Would you return exactly the lines from the top of the data below through the one containing "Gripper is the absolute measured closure", leaving out the pictures?

+++ DATA EXCERPTS +++

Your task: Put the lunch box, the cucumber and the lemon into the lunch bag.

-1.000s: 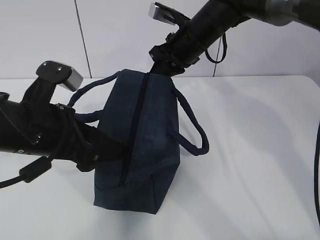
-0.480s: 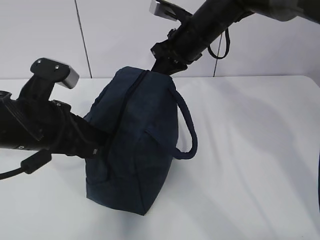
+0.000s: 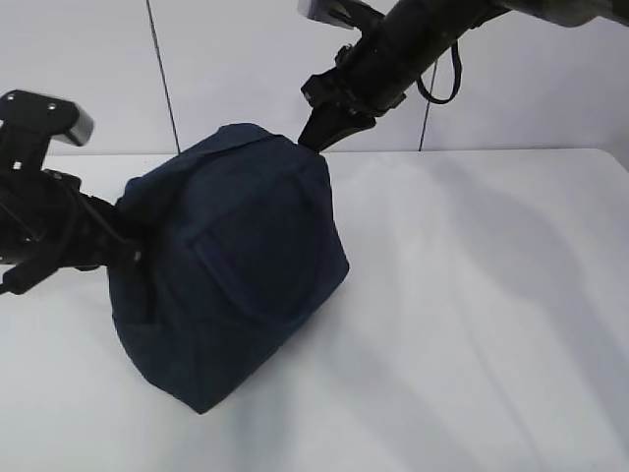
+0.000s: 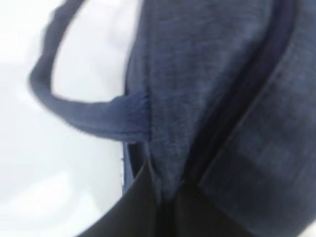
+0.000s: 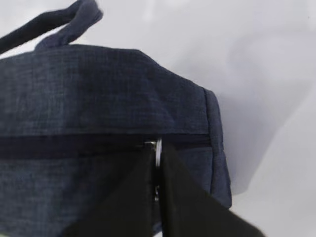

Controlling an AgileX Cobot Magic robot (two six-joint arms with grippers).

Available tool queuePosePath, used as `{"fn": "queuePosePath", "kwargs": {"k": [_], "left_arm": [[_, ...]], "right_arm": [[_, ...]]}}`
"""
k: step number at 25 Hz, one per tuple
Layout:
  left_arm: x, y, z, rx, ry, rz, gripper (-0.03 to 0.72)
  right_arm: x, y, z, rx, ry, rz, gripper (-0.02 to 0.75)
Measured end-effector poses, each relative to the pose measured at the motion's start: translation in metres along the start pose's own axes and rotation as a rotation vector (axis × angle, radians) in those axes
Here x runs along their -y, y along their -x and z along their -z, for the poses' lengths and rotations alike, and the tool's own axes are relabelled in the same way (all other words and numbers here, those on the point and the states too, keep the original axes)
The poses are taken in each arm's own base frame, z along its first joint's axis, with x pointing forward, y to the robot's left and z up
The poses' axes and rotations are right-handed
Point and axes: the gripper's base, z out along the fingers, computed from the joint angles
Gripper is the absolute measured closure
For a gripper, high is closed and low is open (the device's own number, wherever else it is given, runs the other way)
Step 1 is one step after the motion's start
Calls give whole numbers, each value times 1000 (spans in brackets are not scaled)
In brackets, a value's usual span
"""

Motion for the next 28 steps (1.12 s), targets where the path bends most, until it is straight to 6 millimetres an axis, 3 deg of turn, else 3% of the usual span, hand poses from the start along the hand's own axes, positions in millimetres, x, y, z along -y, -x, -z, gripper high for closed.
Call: {"fn": "queuePosePath", "kwargs": {"k": [10, 19, 28], "left_arm": [[-48, 0, 11, 23, 129, 114, 690], [-61, 31, 19, 124, 207, 85, 690], [-65, 32, 15, 121, 240, 88, 690]], "right_arm": [[-11, 2, -5, 37, 104, -40, 751], [-34, 6, -17, 22, 143, 2, 751], [-48, 8, -24, 21, 173, 29, 751]]}}
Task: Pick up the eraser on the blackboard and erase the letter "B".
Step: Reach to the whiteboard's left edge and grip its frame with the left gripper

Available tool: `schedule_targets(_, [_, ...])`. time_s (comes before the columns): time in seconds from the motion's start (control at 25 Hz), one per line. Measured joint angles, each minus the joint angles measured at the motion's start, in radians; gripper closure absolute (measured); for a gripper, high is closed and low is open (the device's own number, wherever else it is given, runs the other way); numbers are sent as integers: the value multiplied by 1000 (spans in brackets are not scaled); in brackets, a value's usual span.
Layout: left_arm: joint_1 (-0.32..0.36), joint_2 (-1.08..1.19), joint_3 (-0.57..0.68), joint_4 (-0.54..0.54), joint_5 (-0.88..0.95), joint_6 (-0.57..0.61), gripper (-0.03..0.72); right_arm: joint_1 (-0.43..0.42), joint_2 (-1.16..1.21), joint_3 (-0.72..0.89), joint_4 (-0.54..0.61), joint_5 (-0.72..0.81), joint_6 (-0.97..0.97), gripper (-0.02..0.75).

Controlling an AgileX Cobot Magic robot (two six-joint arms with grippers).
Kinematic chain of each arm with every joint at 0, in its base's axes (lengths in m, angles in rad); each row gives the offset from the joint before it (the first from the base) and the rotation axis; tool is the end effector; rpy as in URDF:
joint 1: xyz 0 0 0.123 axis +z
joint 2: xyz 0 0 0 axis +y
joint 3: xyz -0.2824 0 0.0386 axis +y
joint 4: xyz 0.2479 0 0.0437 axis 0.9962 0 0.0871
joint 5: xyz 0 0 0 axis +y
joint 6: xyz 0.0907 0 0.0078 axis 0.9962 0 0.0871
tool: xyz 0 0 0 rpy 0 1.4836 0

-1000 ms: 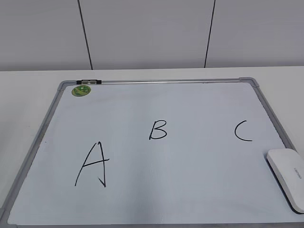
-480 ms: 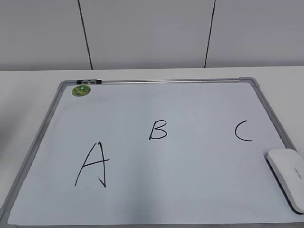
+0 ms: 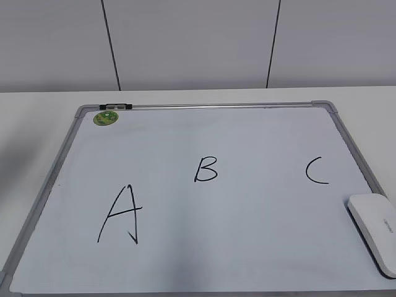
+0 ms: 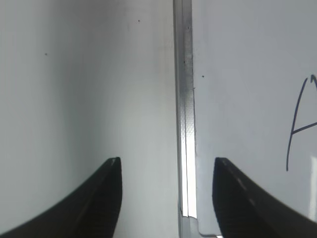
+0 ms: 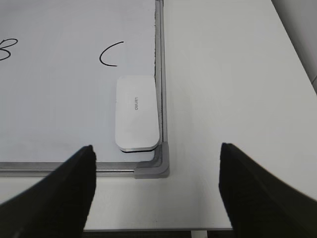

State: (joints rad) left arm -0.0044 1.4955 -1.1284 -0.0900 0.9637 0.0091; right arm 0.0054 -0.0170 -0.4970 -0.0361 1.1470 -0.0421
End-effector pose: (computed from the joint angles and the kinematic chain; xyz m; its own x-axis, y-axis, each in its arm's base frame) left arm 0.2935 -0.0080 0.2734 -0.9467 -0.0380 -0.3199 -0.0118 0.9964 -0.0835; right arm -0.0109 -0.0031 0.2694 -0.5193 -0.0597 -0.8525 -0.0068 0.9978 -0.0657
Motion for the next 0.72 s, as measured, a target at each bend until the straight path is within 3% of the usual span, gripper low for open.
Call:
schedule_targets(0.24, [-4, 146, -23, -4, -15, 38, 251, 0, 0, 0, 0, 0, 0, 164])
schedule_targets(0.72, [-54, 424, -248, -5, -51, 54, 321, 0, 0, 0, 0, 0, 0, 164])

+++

(ANSWER SPACE):
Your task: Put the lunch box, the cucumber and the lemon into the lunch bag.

-1.000s: 
-0.480s: 
+0.000s: 
+0.000s: 
+0.000s: 

Controlling an AgileX Cobot Magic robot (two six-joint arms with grippers).

Available tool queuePosePath, used as `{"fn": "queuePosePath", "kwargs": {"k": [_], "left_arm": [[_, ...]], "right_arm": [[_, ...]]}}`
"""
k: step number at 25 Hz, one per tuple
Layout:
  left_arm: x, y, z, rx, ry, rz, gripper (-0.03 to 0.72)
  right_arm: x, y, z, rx, ry, rz, gripper (-0.02 to 0.75)
Measured end-effector poses, each relative to the pose measured at the motion's start: translation in metres along the start pose's own axes and rotation as a rotation vector (axis × angle, radians) in those axes
Here x runs along their -y, y along their -x and z along their -z, for the poses' lengths and rotations alike, and the tool's own axes are relabelled in the same way (all other words and numbers here, those on the point and the states too, keep the original axes)
The poses are taken in each arm's own base frame, z along its first joint's axis, with x pointing forward, y to the robot's left and z up
The poses' axes and rotations are right-handed
Point and axes: the gripper's base, z out along the fingers, computed from the joint angles
Gripper is the absolute measured closure

No further response is required.